Tsunehiro Arimoto


2026

Character-authentic dialogue remains challenging for large language models (LLMs) due to limited character-specific data, generic-style collapse, and hallucinations regarding persona facts. Our work presents a comparative evaluation of several learning strategies for character dialogue grounded in question–answer (QA) data, comparing zero/few-shot prompting, supervised fine-tuning (SFT), direct preference optimization (DPO), and a hybrid approach that integrates retrieval-augmented character profiles and knowledge with policy optimization. Using both single-turn and multi-turn settings, we assess multiple dimensions central to character dialogue quality: reproducibility, diversity, hallucination, and character authenticity. Results show that SFT excels in reproducibility and hallucination reduction but tends to shorten and simplify outputs, thereby reducing diversity and authenticity. DPO improves stylistic fidelity and authenticity but depends strongly on externalized character knowledge to limit hallucinations. The hybrid variant that combines character-knowledge retrieval with DPO achieves the best overall balance, delivering strong authenticity while maintaining factual consistency and competitive reproducibility in both single- and multi-turn dialogues.
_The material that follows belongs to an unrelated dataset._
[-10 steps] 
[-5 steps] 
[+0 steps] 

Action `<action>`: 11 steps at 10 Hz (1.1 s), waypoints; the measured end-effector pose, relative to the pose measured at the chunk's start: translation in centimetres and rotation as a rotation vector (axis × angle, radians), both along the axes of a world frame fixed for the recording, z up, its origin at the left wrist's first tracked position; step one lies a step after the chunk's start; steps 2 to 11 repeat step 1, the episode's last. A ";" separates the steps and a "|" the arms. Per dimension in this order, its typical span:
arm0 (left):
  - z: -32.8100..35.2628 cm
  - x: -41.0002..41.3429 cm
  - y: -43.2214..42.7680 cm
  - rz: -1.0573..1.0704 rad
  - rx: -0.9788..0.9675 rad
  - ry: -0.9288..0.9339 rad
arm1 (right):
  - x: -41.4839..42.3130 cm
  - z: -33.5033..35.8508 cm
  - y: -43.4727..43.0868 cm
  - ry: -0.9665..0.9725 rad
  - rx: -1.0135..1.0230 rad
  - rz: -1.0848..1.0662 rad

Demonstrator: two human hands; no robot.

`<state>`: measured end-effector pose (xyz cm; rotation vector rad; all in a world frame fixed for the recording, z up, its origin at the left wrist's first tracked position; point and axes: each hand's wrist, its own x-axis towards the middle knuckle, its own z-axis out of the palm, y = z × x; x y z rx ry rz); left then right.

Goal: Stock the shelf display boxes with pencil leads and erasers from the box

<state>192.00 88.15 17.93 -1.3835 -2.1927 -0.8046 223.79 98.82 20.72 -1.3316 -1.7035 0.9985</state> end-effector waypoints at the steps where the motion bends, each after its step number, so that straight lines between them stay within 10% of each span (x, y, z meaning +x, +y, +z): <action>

We further analyze the model’s sensitivity to knowledge retrieval and response-length effects and discuss trade-offs among optimization targets that inform practical design choices for developing faithful and engaging character agents trained from scalable QA resources.

2024

Long-term chatbots are expected to develop relationships with users. The major trend in this field’s recent long-term chatbot studies is to train systems with virtual long-term chat data called Multi-Session Chat (MSC), which collects text chat from multiple sessions of crowd workers playing the roles of speakers with defined personas. However, no investigation has attempted to determine whether such virtual long-term chat can successfully simulate relationship-building between speakers. To clarify the difference between an actual long-term intimacy process and an MSC intimacy process, this study collects real long-term chat and MSC in Japanese and compares them in terms of speech form and dialogue acts. The results of analyzing these factors suggest that MSC have an unnatural tendency to behave as if they have a close relationship with non-polite speech levels compared to actual long-term chats, but also as if they have a shallow relationship with more questions than real long-term chats.

2020

We are studying a cooperation style where multiple speakers can provide both advanced dialogue services and operator education. We focus on a style in which two operators interact with a user by pretending to be a single operator. For two operators to effectively act as one, each must adjust his/her conversational content and timing to the other. In the process, we expect each operator to experience the conversational content of his/her partner as if it were his/her own, creating efficient and effective learning of the other’s skill. We analyzed this educational effect and examined whether dialogue services can be successfully provided by collecting travel guidance dialogue data from operators who give travel information to users. In this paper, we report our preliminary results on dialogue content and user satisfaction of operators and users.